(EXERCISE DIRECTIONS): Look below for the line that has "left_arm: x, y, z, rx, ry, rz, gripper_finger". Set down the lines from there through the line that has "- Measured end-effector", exactly as written.

Extracted data entries

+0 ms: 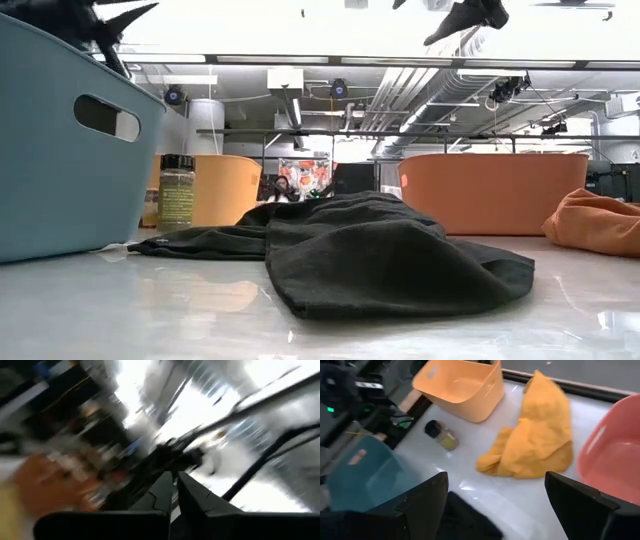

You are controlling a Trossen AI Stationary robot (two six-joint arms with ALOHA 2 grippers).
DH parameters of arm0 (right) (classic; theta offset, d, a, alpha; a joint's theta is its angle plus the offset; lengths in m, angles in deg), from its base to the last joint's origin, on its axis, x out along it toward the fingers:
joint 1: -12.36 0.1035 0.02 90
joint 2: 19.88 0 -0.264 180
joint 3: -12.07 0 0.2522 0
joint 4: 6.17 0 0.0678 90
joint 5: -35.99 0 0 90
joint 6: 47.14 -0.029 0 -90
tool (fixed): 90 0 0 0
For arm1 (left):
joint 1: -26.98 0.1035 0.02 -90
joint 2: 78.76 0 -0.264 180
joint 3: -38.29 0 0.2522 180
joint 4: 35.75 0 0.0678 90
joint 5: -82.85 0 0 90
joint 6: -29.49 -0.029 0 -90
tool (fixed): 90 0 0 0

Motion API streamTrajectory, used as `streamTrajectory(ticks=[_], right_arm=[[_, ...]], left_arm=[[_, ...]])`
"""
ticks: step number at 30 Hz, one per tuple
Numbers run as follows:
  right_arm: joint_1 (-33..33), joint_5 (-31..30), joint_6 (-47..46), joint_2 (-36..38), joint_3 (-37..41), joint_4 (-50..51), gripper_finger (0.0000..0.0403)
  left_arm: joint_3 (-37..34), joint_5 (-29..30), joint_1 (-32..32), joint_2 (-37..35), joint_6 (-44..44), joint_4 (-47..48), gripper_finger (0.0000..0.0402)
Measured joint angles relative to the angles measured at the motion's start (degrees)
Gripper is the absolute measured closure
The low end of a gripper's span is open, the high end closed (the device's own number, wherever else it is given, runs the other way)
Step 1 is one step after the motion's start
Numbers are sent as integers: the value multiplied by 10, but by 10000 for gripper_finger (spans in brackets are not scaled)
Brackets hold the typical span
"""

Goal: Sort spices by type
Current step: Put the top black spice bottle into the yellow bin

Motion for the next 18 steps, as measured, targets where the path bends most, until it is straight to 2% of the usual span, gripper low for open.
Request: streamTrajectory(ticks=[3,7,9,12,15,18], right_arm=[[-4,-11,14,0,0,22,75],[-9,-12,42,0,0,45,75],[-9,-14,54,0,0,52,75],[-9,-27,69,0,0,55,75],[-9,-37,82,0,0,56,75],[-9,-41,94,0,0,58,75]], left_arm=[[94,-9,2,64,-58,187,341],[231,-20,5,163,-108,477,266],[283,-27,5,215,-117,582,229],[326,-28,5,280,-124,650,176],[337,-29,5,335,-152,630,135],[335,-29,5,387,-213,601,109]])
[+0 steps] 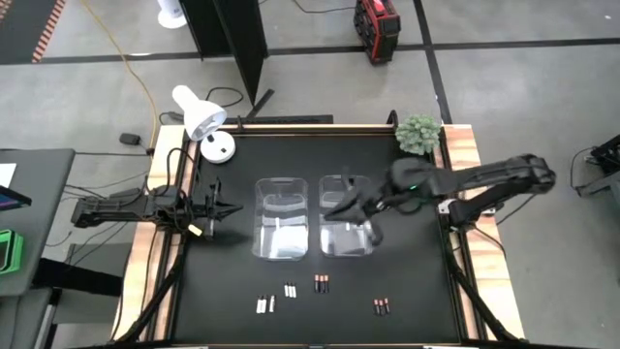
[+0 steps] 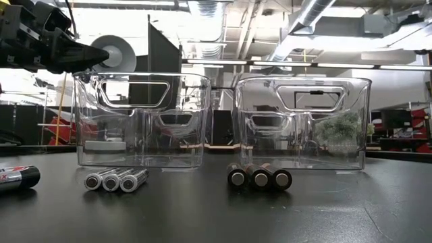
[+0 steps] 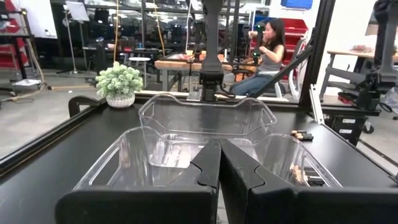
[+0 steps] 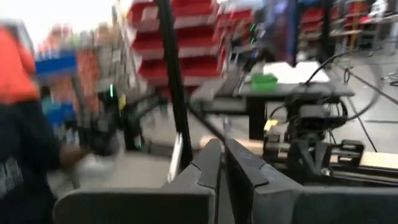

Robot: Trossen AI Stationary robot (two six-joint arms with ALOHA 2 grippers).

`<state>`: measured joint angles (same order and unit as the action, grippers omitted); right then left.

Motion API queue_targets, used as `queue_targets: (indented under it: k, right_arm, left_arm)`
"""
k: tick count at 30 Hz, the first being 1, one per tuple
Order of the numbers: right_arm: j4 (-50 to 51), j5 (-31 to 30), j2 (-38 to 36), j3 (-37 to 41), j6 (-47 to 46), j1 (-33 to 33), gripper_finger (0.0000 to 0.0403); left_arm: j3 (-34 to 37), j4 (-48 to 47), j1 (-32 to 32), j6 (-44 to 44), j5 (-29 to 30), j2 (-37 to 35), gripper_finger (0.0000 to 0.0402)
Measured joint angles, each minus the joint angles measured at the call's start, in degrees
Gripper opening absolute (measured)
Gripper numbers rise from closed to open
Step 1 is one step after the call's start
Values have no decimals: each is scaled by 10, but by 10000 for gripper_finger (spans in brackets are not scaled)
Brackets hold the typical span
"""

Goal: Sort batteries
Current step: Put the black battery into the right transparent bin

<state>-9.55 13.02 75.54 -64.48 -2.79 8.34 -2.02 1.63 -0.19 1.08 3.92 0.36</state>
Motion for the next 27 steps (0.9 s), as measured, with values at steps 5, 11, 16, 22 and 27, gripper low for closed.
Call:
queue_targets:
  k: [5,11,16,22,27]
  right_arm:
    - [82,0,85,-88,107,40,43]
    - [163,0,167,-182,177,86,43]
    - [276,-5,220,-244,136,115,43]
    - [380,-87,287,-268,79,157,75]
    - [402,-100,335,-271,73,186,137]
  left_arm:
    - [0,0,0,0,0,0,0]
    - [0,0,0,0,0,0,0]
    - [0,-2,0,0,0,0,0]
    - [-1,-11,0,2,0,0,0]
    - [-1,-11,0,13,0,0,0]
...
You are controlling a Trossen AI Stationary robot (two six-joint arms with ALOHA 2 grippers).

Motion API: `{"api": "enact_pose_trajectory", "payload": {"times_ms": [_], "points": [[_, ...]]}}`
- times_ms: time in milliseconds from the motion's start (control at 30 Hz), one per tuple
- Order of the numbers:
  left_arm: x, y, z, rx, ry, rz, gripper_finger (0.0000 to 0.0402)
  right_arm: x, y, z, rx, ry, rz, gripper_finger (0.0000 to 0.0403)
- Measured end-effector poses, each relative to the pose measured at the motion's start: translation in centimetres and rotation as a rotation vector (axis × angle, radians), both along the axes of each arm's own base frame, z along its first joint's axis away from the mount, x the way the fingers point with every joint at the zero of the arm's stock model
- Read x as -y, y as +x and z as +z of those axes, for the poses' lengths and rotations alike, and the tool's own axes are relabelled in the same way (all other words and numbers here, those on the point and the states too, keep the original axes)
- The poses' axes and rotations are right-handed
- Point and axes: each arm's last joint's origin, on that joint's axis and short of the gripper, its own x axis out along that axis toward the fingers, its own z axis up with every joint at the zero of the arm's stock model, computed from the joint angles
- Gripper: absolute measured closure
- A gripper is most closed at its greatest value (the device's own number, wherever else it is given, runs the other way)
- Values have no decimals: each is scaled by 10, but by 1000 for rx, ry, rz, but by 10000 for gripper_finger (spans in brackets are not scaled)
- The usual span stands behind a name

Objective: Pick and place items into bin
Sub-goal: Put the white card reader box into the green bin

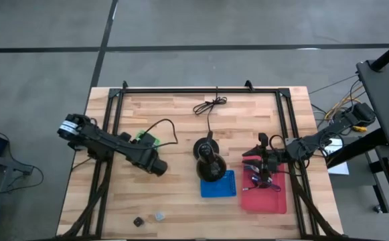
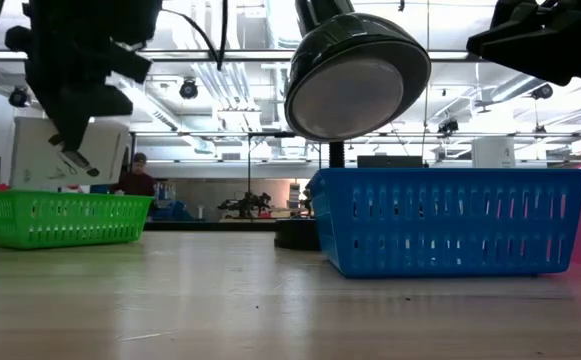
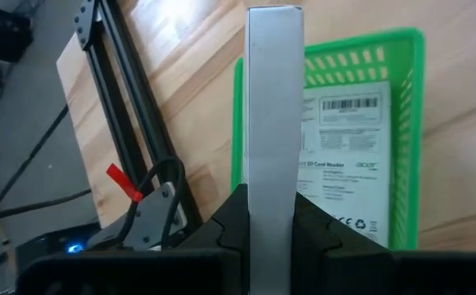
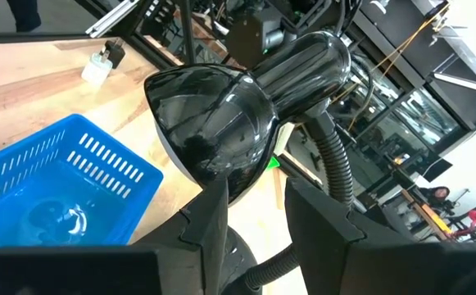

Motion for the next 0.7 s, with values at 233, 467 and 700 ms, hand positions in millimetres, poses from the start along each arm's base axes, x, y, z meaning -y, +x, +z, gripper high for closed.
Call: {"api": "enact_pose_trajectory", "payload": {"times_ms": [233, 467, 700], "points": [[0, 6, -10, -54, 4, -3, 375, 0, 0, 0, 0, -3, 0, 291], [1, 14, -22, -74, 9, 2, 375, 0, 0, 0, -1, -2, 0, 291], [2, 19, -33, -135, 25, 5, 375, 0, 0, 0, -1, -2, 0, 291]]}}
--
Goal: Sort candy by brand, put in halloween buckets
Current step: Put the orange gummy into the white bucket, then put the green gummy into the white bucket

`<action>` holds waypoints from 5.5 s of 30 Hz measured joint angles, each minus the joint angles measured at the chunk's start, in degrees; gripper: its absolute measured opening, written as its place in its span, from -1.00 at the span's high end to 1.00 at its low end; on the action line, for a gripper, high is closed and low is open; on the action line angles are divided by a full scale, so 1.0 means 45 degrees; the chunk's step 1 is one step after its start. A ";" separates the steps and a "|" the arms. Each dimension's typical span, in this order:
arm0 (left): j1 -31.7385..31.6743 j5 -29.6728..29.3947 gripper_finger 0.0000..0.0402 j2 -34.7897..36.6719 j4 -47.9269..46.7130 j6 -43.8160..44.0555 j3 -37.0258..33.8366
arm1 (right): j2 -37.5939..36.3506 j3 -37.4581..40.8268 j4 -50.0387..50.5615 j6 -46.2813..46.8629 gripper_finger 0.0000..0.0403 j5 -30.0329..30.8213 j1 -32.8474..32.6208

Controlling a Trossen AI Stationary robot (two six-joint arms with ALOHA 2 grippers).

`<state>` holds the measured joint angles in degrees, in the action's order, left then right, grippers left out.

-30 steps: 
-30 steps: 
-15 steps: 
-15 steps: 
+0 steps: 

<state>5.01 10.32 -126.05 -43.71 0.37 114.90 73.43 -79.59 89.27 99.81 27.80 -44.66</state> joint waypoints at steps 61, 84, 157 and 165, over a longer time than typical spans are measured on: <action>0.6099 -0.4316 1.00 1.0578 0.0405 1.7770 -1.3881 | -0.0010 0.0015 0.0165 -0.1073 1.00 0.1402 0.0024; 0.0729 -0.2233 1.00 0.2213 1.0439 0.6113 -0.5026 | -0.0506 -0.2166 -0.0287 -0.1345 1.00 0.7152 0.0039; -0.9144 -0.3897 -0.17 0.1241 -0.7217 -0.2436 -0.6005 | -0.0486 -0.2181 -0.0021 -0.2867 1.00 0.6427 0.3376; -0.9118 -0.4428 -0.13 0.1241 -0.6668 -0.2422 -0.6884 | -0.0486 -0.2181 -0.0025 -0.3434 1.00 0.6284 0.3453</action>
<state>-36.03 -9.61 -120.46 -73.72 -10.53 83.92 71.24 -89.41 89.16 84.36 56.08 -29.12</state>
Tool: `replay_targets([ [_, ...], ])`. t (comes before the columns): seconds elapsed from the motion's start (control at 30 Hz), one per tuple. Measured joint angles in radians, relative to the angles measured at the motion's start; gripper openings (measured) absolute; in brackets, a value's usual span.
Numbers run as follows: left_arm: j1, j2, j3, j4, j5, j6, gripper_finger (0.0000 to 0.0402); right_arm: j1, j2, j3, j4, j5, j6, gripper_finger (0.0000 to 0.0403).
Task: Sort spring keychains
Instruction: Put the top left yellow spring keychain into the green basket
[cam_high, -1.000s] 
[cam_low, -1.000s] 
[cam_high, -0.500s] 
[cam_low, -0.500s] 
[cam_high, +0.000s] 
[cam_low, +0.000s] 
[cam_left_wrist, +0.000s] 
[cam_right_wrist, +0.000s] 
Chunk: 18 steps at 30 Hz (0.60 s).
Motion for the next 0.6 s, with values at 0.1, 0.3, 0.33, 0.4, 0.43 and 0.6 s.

(RESPONSE):
  left_arm: x, y, z, rx, ry, rz, gripper_finger (0.0000 to 0.0402)
  right_arm: x, y, z, rx, ry, rz, gripper_finger (0.0000 to 0.0403)
- Measured end-effector poses, each relative to the pose measured at the motion's start: translation in centimetres and rotation as a rotation vector (axis × angle, radians), both along the axes of each arm's own base frame, z along its first joint's axis away from the mount, x the way the fingers point with every joint at the zero of the arm's stock model

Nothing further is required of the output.